Curiosamente todo lo que tenga que ver con la memoria de aquella extraña sociedad, se va perdiendo. En una ocasión el cronista es interpelado de modo parco por un carpintero que al notarlo con aires de extranjero le extendió una libreta roja que a su vez contenía los apuntes e impresiones de otro extranjero, R. Estos tesoros irán conformando parte del acervo del cronista al igual que las fotos que Lucrecia, la hija del posadero y el único personaje con nombre propio en Reconstrucción, encontró en una bodega, o la revista que le robó al posadero y que de su lectura concluye que ya algunos presentían el advenimiento de un tiempo indiferente y muy posible si a muchos hechos del presente nos remitimos:

“Quizá toda la revista tenía como objetivo combatir los primeros síntomas de desidia y había otras publicaciones repletas de textos de autoayuda, consejos, recomendaciones, actividades, para que la gente saliera de un marasmo que, con el paso del tiempo, se tornaba maligno. Imaginé las calles que recorría cotidianamente con anuncios en los postes de luz, carteles con teléfonos de psicólogos o psicoterapeutas, programas de televisión, festivales escolares, celebraciones religiosas, ceremonias cívicas, lecturas públicas. Todo ello como un esfuerzo desesperado para que la gente no se abandonara, para que se siguiera interesando en la ciudad, en sus vecinos y, sobre todo, en su vida.”

El bosque

El cronista y Lucrecia se van convenciendo a partir de las fotografías, de los apuntes del diario y de sus conversaciones de abandonar la ciudad y adentrarse hacia el sur del país.

“–¿Alguien ha ido hacia allá? –le pregunté.

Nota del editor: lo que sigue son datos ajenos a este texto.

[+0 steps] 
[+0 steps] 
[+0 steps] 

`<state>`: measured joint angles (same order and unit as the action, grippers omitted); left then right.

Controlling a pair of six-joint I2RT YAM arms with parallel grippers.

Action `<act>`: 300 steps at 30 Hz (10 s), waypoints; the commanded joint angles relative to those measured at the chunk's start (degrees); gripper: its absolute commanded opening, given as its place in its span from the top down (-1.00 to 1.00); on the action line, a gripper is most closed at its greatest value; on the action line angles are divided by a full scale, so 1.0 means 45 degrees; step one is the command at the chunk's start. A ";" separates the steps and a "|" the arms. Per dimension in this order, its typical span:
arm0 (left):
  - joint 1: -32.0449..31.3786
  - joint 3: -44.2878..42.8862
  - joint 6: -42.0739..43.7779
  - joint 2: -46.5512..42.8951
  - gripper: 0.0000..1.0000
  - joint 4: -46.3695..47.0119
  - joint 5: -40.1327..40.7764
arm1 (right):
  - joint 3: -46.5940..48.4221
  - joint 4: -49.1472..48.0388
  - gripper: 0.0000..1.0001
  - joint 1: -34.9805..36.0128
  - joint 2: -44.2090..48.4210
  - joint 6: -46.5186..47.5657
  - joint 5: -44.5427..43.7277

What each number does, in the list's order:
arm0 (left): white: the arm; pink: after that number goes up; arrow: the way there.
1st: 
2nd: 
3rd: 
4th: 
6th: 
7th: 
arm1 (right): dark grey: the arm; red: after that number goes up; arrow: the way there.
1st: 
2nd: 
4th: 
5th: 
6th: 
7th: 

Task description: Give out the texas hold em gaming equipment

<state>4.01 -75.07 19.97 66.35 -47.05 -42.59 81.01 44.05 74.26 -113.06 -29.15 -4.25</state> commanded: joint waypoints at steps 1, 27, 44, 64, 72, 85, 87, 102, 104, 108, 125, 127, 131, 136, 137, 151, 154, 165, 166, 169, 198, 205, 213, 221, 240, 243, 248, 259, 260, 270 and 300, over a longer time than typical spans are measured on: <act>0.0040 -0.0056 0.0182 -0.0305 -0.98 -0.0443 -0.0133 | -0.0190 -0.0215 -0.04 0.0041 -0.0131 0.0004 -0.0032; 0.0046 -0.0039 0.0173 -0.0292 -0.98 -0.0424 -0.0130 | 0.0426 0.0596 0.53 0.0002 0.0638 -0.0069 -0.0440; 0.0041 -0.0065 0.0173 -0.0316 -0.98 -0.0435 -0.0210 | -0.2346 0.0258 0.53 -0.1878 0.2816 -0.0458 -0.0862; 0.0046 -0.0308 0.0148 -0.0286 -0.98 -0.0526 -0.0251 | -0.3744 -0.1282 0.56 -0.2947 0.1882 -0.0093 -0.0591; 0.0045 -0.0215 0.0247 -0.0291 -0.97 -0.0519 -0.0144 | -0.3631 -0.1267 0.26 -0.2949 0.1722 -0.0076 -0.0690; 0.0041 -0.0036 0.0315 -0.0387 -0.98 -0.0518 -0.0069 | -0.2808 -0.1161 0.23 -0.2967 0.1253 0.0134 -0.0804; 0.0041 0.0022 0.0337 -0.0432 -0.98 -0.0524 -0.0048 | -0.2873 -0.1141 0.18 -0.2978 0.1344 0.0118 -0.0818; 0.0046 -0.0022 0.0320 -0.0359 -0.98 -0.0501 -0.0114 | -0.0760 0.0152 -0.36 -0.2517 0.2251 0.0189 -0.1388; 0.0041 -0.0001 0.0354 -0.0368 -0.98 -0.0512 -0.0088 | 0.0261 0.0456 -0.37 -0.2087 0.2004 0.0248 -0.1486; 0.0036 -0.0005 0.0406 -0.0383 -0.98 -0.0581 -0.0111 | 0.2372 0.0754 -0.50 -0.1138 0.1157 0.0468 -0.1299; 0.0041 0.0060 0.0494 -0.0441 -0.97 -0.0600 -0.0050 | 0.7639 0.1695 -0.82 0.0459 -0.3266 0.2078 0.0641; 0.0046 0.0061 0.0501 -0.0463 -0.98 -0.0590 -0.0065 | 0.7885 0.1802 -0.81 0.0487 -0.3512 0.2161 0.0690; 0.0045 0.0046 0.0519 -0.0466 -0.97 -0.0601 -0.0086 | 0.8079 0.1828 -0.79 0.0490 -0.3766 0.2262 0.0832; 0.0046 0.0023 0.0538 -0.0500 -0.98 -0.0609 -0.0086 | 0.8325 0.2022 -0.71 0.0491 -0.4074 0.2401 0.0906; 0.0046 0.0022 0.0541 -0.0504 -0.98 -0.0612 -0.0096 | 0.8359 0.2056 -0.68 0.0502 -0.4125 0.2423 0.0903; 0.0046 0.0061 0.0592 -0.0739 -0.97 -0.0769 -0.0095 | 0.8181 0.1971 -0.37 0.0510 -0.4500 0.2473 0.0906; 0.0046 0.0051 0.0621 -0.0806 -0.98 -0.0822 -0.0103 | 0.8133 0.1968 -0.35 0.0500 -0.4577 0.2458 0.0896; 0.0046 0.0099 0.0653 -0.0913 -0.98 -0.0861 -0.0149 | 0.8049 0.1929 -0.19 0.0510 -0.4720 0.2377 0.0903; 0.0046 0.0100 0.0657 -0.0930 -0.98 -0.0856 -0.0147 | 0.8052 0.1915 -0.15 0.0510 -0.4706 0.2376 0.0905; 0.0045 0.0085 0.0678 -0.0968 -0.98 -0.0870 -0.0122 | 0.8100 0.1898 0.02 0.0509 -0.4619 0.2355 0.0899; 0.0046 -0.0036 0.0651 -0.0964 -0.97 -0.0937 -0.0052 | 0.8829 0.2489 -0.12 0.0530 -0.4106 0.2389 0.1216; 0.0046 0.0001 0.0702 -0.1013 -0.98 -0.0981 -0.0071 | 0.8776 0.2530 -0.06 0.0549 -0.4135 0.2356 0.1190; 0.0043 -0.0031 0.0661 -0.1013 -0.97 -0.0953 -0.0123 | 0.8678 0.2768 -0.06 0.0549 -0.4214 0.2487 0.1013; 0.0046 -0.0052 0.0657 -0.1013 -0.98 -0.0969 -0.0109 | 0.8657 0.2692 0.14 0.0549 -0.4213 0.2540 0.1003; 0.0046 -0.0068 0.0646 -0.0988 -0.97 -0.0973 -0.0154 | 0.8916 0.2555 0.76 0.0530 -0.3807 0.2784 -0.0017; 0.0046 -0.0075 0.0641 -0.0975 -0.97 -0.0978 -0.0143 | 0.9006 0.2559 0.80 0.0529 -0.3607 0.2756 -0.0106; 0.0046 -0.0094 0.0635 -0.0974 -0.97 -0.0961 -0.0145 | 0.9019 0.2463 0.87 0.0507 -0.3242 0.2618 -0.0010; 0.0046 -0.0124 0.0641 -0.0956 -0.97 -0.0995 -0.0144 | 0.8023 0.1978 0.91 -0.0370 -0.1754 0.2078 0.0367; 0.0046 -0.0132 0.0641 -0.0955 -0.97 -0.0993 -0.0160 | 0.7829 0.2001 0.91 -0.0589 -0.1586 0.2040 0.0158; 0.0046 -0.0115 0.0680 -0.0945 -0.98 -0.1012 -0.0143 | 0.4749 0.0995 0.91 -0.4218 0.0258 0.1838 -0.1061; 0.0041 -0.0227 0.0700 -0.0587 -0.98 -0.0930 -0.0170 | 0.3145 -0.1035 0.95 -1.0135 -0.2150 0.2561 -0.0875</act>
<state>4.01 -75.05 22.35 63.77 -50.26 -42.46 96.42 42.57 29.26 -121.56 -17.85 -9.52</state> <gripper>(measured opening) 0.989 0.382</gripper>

“Ella pareció meditar su respuesta. Sus ojos pensaban en muchas cosas: personas extrañas, tribus violentas, una naturaleza impredecible. Yo intuía, por mis escasas investigaciones, que había un vago consenso acerca de personas viviendo al sur. Nadie se había molestado en corroborar esa suposición. Quizás alguien lo había soñado y se lo había contado a otra persona.”

De esta manera ambos se arman de provisiones y se adentran por el camino del bosque, después de algunos días de caminata una anciana los acoge en su cabaña y les cuenta su versión de por qué esa región se ha ido extinguiendo. La parte más conmovedora de la novela es la muerte de Lucrecia quien padecía de cáncer y el remordimiento del cronista por no haberle permitido pasar sus últimas horas recargada en el tronco de un árbol viendo un paisaje menos hostil que el de la morada de la anciana, regresa a él con la misma frecuencia que la figura de Lucrecia quien lo ayuda a proseguir sólo el viaje.

“Una noche, entre las sábanas, iluminado por una vela que había encontrado en un cajón de un escritorio, pensé en Lucrecia. Era inevitable. Cuando llegaba la oscuridad pensaba en su cuerpo abandonado en el bosque. Por momentos me recriminaba haberla dejado ahí, expuesta a la corrupción del aire y los insectos. No duraba mucho ese sentimiento. Mientras veía el amarillo de la llama pensé que ella estaba por ahí, afuera, merodeando por el Puesto de Vigilancia. Me decía que había hecho bien en dejarla ahí, que le gustaba mirar esa parte del bosque.”

La muralla

En los linderos de la muralla concluye el viaje del cronista y desde luego no voy a contar el final. Sólo quiero decir que esta pequeña novela revela dos grandes males del mundo contemporáneo: el desdén por la vida y el peligro de depositar nuestra memoria individual y colectiva en entramados digitales.